For example, C\# has a \verb|break| statement which exits
the inner most loop, but it does not have any statement which
would exit multiple levels of loops.%
\footnote{This is language dependent.
The Java language, for example, does provide such command.}
Therefore in such occasion we have to use the \verb|goto| statement.
The algorithm works by taking the initial control-flow graph
and then repeatedly applying simplifying transformations to it.
As we can see from the name, the algorithm consists of two
transformations called T1 and T2.
If the graph is reducible, the algorithm will eventually simplify
the graph to only a single node. If the graph is not reducible,
we will end up with multiple nodes and no more transformations
that can be performed.
Both of the transformations look for a specific pattern in
the graph and then replace the pattern with something simpler.
See figure \ref{T1T2} for a diagram showing the T1 and T2 transformations.
\begin{figure}[tbh]
\centerline{\includegraphics{figs/T1T2.png}}
\caption{\label{T1T2}T1 and T2 transformations}
\end{figure}
The T1 transformation removes self-loop. If one of the successors
of a node is the node itself, then the node is a self-loop.
That is, the node `points' to itself. The T1 transformation
replaces the node with a node without such link.

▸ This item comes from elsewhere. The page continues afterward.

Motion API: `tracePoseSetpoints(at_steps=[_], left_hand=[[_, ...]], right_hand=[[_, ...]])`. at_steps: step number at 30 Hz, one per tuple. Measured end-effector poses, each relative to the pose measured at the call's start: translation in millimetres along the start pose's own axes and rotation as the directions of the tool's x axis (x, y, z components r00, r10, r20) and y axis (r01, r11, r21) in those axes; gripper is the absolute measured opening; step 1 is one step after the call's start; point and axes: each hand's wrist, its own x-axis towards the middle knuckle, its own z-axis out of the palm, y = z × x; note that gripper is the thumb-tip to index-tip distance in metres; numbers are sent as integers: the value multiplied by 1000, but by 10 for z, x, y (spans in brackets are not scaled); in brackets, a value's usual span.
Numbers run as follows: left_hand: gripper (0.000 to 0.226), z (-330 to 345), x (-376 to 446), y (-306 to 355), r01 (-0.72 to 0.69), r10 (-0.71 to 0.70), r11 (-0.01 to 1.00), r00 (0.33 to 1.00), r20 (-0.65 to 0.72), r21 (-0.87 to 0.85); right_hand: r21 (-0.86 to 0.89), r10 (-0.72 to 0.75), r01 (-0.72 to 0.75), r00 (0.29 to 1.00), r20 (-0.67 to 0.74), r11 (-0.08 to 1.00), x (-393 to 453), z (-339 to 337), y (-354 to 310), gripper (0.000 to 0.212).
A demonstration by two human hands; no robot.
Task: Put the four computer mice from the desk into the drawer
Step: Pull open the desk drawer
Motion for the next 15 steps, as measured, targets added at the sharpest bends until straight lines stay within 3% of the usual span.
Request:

The number of preformed T1 transformations corresponds to the
number of loops in the program.
The T2 transformation merges two consecutive nodes together.
The only condition is the the second node has to have
only one predecessor which is the first node.
Preforming this transformation repeatedly basically reduces
any directed acyclic graph into a single node.
See figures \ref{IfThenElseReduction}, \ref{NestedLoops} and
\ref{NestedLoops2} for examples how T1 and T2 transformations
can be used to reduce graphs.
\begin{figure}[p]
\centerline{\includegraphics{figs/IfThenElseReduction.png}}
\caption{\label{IfThenElseReduction}Reduction of if-then-else statement}
\end{figure}
\begin{figure}[p]
\centerline{\includegraphics{figs/NestedLoops.png}}
\caption{\label{NestedLoops}Reduction of two nested loops}
\end{figure}
\begin{figure}[tbhp]
\centerline{\includegraphics{figs/NestedLoops2.png}}
It is not not immediately obvious that these are, in fact,
two nested loops. Fifth conceptual node has been added
to demonstrate why the loops can be considered nested.
\caption{\label{NestedLoops2}Reduction of two nested loops 2}
\end{figure}
The whole algorithm is guaranteed to terminate if and only
the graph is reducible. However, it may produce different
intermediate states depending on the order of the transformations.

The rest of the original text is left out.